Evaluators need to know about complexity because the programs they evaluate often exhibit complex behaviors. Without understanding complexity, evaluators cannot construct models, develop methodologies, and interpret data in ways that accurately describe what programs are doing, and why. If they get it wrong, so too will evaluation users and stakeholders. (Note the use of “behavior” rather than “system”. This is done because knowing that something is a complex system does not inform operational decisions about designing or conducting an evaluation. Knowing the specific behaviors of complex systems does inform operational decisions.)
All well and good to say that evaluators need to know “more” about complexity, but what does “more” mean? All else being equal, a little more is better than a little less. To illustrate with an example from statistics – consider the humble t test. (This example is borrowed from another blog post.) How much statistical knowledge does one need? The answer falls somewhere on a continuum:
- A single knowledge nugget: P<.05 probably means the two groups are different.
- Much else. A few examples include the nature of true score and error, statistical power, other analysis choices (e.g., non-parametric), the historical roots of the .05 criterion, sampling theory, post-hoc testing, and the ‘central limit’ theorem.

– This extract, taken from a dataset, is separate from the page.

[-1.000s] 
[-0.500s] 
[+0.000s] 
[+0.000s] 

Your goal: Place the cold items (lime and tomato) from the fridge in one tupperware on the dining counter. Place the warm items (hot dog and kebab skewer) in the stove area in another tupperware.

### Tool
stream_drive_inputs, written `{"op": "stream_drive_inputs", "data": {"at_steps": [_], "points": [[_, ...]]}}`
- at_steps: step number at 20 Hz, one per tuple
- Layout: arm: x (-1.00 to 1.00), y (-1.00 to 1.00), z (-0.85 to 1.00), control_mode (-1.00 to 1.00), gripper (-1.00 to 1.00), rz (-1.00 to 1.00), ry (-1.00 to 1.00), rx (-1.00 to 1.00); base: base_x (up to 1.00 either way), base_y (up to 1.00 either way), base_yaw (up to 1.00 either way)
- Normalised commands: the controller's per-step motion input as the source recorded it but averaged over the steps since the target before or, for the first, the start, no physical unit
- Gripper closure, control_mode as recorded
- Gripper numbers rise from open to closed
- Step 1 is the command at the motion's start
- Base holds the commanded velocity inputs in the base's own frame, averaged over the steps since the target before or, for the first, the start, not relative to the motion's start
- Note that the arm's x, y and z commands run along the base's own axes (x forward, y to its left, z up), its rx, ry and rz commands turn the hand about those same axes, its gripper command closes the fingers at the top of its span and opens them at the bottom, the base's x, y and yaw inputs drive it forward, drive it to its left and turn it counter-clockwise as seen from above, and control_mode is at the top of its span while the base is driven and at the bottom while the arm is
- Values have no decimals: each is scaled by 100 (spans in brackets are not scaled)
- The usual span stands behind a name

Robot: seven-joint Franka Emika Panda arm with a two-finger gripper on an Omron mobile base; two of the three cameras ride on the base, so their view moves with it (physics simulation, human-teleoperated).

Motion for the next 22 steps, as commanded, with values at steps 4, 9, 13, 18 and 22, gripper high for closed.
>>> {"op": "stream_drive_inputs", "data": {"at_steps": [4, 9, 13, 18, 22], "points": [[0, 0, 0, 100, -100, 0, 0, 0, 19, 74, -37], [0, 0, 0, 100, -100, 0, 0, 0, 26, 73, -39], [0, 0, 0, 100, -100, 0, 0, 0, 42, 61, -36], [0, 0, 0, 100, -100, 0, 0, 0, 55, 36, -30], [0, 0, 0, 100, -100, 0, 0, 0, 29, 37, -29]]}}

So how much statistics does an evaluator need? There is no need for evaluators to be professional statisticians, but neither should they cleave to the simple end of the continuum. We do not need to be complexity scientists, but we would do better evaluation if we chose to know a bit more rather than a bit less. (Some people question whether there is such a thing as “Complexity Science”(or more than one) but using the term “complexity science” is still meaningful (Phelan, 2001).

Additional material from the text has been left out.